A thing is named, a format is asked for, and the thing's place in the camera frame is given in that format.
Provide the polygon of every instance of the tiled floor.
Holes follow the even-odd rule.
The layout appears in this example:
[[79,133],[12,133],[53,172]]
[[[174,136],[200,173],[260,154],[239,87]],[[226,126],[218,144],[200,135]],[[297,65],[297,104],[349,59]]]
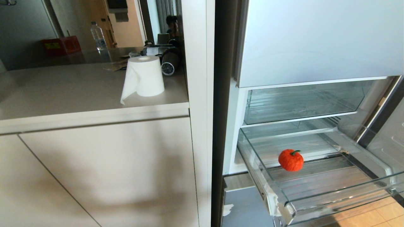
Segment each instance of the tiled floor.
[[404,208],[393,198],[363,206],[369,211],[338,222],[341,227],[404,227]]

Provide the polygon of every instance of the white cabinet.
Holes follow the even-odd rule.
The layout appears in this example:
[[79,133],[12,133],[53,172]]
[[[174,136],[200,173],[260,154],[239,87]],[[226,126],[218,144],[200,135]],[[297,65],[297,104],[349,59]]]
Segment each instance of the white cabinet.
[[98,227],[17,135],[0,136],[0,225]]
[[189,117],[21,138],[102,227],[198,226]]

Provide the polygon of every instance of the red box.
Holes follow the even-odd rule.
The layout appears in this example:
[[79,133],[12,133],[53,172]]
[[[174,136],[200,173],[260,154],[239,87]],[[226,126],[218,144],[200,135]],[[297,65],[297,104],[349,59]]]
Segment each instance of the red box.
[[81,51],[76,36],[42,40],[45,50],[50,57],[69,55]]

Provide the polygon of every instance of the pumpkin stem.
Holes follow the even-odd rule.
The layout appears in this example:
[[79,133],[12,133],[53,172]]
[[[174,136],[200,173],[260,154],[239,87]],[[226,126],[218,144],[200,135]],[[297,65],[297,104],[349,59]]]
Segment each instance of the pumpkin stem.
[[291,155],[295,155],[296,152],[300,152],[300,150],[292,152]]

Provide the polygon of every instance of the kitchen counter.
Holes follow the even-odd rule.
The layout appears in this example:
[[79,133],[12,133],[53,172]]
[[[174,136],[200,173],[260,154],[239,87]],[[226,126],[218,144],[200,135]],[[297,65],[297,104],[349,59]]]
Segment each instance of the kitchen counter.
[[[152,114],[161,111],[181,110],[181,115],[188,114],[189,102],[182,70],[175,76],[164,77],[165,91],[162,94],[141,97],[134,93],[122,105],[120,97],[125,70],[111,72],[102,69],[103,65],[62,65],[0,74],[0,134],[33,128],[132,121],[146,115],[167,117]],[[136,113],[145,116],[134,116]]]

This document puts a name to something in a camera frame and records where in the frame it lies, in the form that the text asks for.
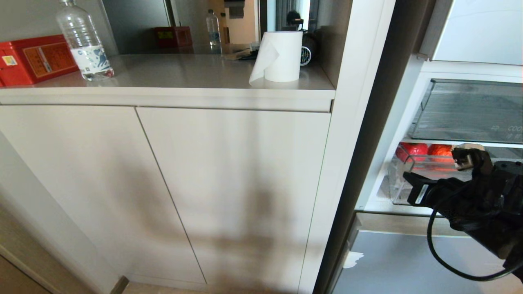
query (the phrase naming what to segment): black cable
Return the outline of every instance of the black cable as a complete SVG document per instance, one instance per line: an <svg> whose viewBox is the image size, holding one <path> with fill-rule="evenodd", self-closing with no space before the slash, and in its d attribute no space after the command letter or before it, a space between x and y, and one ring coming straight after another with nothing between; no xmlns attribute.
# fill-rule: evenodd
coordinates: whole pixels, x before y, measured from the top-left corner
<svg viewBox="0 0 523 294"><path fill-rule="evenodd" d="M460 272L459 270L457 270L457 269L453 268L452 266L448 265L446 262L443 261L443 259L441 259L441 257L439 257L439 255L436 253L436 250L434 249L434 244L432 243L432 226L434 225L434 219L436 218L436 214L438 213L437 209L439 208L441 203L443 203L443 202L449 200L450 198L454 197L459 192L464 190L466 187L467 187L467 185L461 187L456 192L454 192L452 195L450 195L449 197L447 197L446 199L442 200L441 202L437 203L434 206L432 214L430 215L430 218L428 220L428 227L427 227L428 248L430 249L430 252L434 256L434 258L442 266L444 266L446 269L448 269L449 271L455 273L456 275L458 275L458 276L460 276L462 278L465 278L465 279L468 279L468 280L472 280L472 281L486 282L486 281L492 281L492 280L499 279L499 278L502 278L504 276L507 276L507 275L511 274L512 272L516 271L517 269L519 269L521 266L523 266L523 258L514 267L509 268L509 269L506 268L506 269L501 270L501 271L499 271L499 272L497 272L495 274L491 274L491 275L488 275L488 276L471 276L471 275L465 274L464 272Z"/></svg>

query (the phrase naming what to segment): paper towel roll
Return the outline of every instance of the paper towel roll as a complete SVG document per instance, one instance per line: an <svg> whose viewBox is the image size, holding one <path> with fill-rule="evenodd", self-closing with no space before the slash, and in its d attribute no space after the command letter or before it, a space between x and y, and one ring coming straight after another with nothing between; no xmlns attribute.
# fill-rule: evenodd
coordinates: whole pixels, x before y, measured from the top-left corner
<svg viewBox="0 0 523 294"><path fill-rule="evenodd" d="M303 32L266 32L249 83L261 77L273 82L290 82L300 77Z"/></svg>

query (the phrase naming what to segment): red tomato
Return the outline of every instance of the red tomato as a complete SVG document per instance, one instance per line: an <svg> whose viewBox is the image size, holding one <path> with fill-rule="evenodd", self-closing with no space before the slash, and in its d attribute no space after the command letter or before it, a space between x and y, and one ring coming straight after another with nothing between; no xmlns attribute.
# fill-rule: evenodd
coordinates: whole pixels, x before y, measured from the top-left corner
<svg viewBox="0 0 523 294"><path fill-rule="evenodd" d="M434 158L434 161L439 162L454 162L454 159L452 158L452 146L451 145L444 145L444 144L432 144L428 148L428 155L435 155L435 156L447 156L450 158Z"/></svg>
<svg viewBox="0 0 523 294"><path fill-rule="evenodd" d="M396 157L405 162L409 155L427 155L428 146L423 143L400 143L396 149ZM415 156L414 160L424 161L425 157Z"/></svg>

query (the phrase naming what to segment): refrigerator shelf
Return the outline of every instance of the refrigerator shelf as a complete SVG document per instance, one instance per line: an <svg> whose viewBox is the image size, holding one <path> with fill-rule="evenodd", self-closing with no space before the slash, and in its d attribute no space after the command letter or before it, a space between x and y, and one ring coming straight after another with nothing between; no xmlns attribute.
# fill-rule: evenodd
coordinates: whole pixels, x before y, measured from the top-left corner
<svg viewBox="0 0 523 294"><path fill-rule="evenodd" d="M521 84L432 79L407 136L522 145L522 109Z"/></svg>
<svg viewBox="0 0 523 294"><path fill-rule="evenodd" d="M471 142L471 141L437 140L437 139L412 139L410 137L404 137L401 141L404 143L425 143L425 144L445 144L445 145L461 145L461 144L469 143L469 144L479 144L483 147L523 149L523 144L515 144L515 143Z"/></svg>

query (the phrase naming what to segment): bottle label
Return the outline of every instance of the bottle label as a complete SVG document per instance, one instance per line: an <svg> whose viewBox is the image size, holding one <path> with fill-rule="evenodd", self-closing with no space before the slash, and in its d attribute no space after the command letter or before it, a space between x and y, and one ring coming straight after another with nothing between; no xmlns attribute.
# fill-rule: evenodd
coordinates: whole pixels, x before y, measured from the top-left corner
<svg viewBox="0 0 523 294"><path fill-rule="evenodd" d="M102 46L71 49L71 53L83 74L104 72L111 68Z"/></svg>
<svg viewBox="0 0 523 294"><path fill-rule="evenodd" d="M219 32L209 32L209 39L211 39L211 42L220 42L220 33Z"/></svg>

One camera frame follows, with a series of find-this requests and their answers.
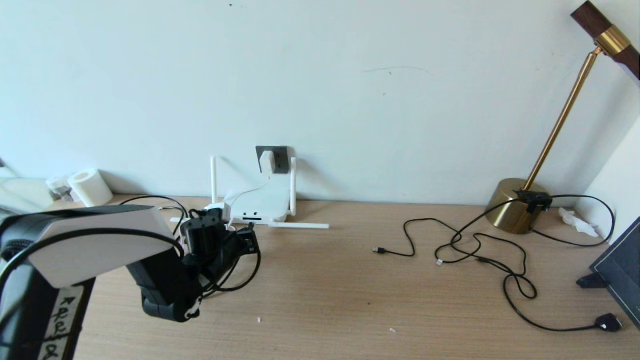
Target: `desk lamp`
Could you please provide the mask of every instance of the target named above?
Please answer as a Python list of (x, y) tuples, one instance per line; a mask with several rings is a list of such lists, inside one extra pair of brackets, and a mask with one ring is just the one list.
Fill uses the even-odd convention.
[(628, 70), (640, 80), (640, 54), (631, 45), (629, 39), (614, 25), (612, 24), (602, 13), (593, 5), (587, 1), (580, 8), (575, 10), (571, 16), (578, 22), (580, 26), (593, 38), (596, 48), (591, 51), (587, 56), (578, 78), (573, 86), (573, 90), (569, 94), (569, 98), (564, 105), (560, 117), (556, 122), (556, 126), (551, 135), (549, 136), (547, 143), (542, 149), (542, 153), (538, 157), (538, 160), (531, 170), (531, 174), (527, 180), (523, 179), (505, 179), (502, 180), (487, 207), (487, 210), (498, 206), (504, 202), (513, 200), (495, 211), (487, 214), (486, 218), (495, 227), (500, 230), (506, 231), (512, 234), (525, 234), (528, 233), (538, 218), (540, 212), (545, 209), (544, 204), (535, 204), (531, 206), (531, 202), (523, 200), (522, 196), (527, 192), (535, 192), (548, 197), (546, 189), (542, 186), (534, 183), (542, 164), (545, 162), (551, 146), (553, 146), (566, 118), (571, 112), (571, 108), (575, 103), (576, 98), (582, 90), (585, 80), (589, 76), (589, 72), (596, 61), (597, 56), (600, 53), (604, 53), (609, 56), (613, 61), (621, 64), (625, 70)]

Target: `white cable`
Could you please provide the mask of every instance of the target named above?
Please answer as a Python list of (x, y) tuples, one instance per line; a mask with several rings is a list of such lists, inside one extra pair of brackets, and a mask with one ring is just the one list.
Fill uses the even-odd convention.
[(270, 181), (271, 181), (271, 176), (269, 176), (269, 177), (267, 178), (267, 182), (266, 182), (266, 183), (264, 183), (264, 185), (260, 186), (259, 188), (255, 188), (255, 189), (253, 189), (253, 190), (248, 190), (248, 191), (245, 191), (245, 192), (239, 193), (238, 195), (236, 195), (236, 198), (234, 199), (234, 201), (233, 201), (229, 206), (231, 206), (231, 207), (233, 208), (233, 207), (234, 207), (234, 204), (236, 203), (236, 201), (237, 201), (238, 199), (240, 199), (240, 196), (242, 196), (242, 195), (244, 195), (244, 194), (246, 194), (246, 193), (250, 193), (250, 192), (256, 192), (256, 191), (258, 191), (258, 190), (262, 189), (263, 187), (267, 186), (267, 184), (268, 184)]
[(236, 227), (233, 226), (234, 218), (229, 219), (229, 223), (227, 224), (227, 231), (237, 231)]

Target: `white wall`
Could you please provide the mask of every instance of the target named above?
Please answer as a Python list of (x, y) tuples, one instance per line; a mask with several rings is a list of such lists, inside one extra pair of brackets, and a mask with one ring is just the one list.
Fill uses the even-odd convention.
[[(261, 182), (255, 145), (289, 145), (313, 199), (485, 204), (528, 175), (593, 49), (582, 3), (3, 1), (0, 156), (207, 195), (210, 154), (224, 193)], [(640, 44), (636, 0), (594, 3)], [(638, 95), (599, 59), (538, 182), (584, 192)]]
[[(611, 238), (612, 242), (640, 217), (640, 119), (620, 143), (585, 195), (602, 199), (616, 213), (616, 228)], [(584, 199), (578, 201), (576, 208), (589, 223), (598, 226), (601, 236), (607, 236), (611, 216), (602, 205)]]

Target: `label with handwritten text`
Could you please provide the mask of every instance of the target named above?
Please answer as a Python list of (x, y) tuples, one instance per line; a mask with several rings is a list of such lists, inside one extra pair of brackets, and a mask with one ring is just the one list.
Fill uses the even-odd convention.
[(67, 335), (71, 332), (71, 327), (76, 319), (76, 313), (82, 294), (83, 286), (71, 286), (60, 289), (56, 305), (49, 319), (47, 334), (40, 347), (39, 360), (60, 359), (67, 348)]

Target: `toilet paper roll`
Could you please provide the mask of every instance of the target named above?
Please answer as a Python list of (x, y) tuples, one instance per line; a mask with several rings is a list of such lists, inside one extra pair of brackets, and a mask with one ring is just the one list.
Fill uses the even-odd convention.
[(67, 182), (87, 208), (105, 205), (113, 198), (111, 190), (96, 168), (80, 171)]

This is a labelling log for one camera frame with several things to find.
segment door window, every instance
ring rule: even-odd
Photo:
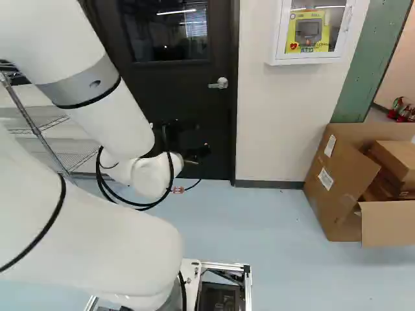
[[[135,62],[208,59],[207,1],[120,0]]]

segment door lever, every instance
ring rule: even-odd
[[[222,76],[218,79],[218,83],[208,84],[207,87],[210,89],[227,89],[228,85],[228,79]]]

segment open cardboard box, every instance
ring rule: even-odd
[[[327,125],[304,193],[328,240],[362,241],[364,247],[415,244],[415,201],[357,202],[381,169],[362,151],[376,140],[414,136],[410,123]]]

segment aluminum frame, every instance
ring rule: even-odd
[[[245,294],[244,311],[252,311],[252,269],[249,264],[224,264],[219,262],[202,262],[202,270],[204,271],[226,271],[239,272],[243,275],[243,287]],[[99,298],[91,296],[84,311],[94,311],[98,305]]]

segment floor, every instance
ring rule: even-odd
[[[365,122],[395,122],[395,120],[388,119],[386,112],[374,106],[370,108]]]
[[[177,179],[187,186],[191,180]],[[78,185],[98,194],[95,182]],[[117,187],[126,198],[130,188]],[[328,242],[300,190],[236,189],[203,181],[151,210],[175,225],[185,256],[252,265],[253,310],[413,310],[415,247]],[[82,311],[89,295],[0,282],[0,309]]]

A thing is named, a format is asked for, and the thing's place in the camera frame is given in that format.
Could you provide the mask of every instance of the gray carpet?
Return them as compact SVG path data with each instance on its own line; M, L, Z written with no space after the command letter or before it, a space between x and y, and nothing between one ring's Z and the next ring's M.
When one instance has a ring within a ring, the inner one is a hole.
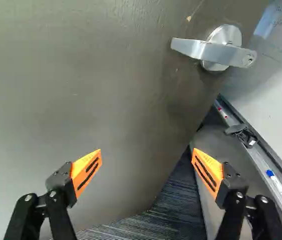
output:
M205 240L204 220L190 158L191 152L187 148L149 211L77 232L77 238Z

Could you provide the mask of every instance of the screw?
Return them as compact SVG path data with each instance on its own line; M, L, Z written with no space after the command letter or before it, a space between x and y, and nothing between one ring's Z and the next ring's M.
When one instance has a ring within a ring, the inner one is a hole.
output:
M56 192L55 192L55 191L51 191L50 197L52 198L52 197L54 197L55 195L56 195Z
M25 198L25 201L28 202L29 200L31 200L31 198L32 198L32 195L28 194Z
M239 191L236 192L236 196L237 196L239 199L242 199L242 198L243 198L243 194L240 193Z
M265 204L267 204L269 201L266 199L266 197L262 196L261 201Z

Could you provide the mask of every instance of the black slot on orange finger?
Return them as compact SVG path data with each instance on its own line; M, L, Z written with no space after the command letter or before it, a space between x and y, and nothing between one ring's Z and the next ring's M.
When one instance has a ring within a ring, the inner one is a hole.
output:
M197 148L193 149L192 164L210 194L216 199L224 178L222 164Z
M98 149L76 160L72 166L71 178L78 199L102 165L101 150Z

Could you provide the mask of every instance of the door handle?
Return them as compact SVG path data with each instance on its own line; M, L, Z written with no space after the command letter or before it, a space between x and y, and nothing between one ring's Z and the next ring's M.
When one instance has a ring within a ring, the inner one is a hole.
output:
M256 51L241 48L242 34L234 25L221 25L207 41L173 37L171 48L193 59L201 60L208 71L223 71L229 66L248 68L256 60Z

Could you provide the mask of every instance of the gray door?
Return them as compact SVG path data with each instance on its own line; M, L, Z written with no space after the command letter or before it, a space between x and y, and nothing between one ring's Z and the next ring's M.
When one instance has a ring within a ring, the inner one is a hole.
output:
M244 47L266 2L0 1L0 238L18 197L43 194L55 169L98 148L75 229L149 208L226 77L171 38L234 24Z

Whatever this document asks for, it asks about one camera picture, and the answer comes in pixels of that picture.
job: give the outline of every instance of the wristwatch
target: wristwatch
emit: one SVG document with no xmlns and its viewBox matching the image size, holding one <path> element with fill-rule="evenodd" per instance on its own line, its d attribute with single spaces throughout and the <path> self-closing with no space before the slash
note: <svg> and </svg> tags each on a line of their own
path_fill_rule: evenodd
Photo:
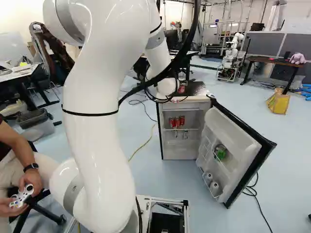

#### [Exercise requirements]
Extract, from the material above, each line holding the word "cable".

#### [Response to the exercise]
query (the phrase naming what to segment): black cable
Return the outline of every instance of the black cable as a complete SVG document per instance, one instance per line: an <svg> whose viewBox is the image size, holding one <path> with fill-rule="evenodd", self-closing with no space before the slash, and in its d attribute no space after the command letter or before it, a space between x and y, and one ring coming straight after another with nothing between; no xmlns attribute.
Target: `white cable`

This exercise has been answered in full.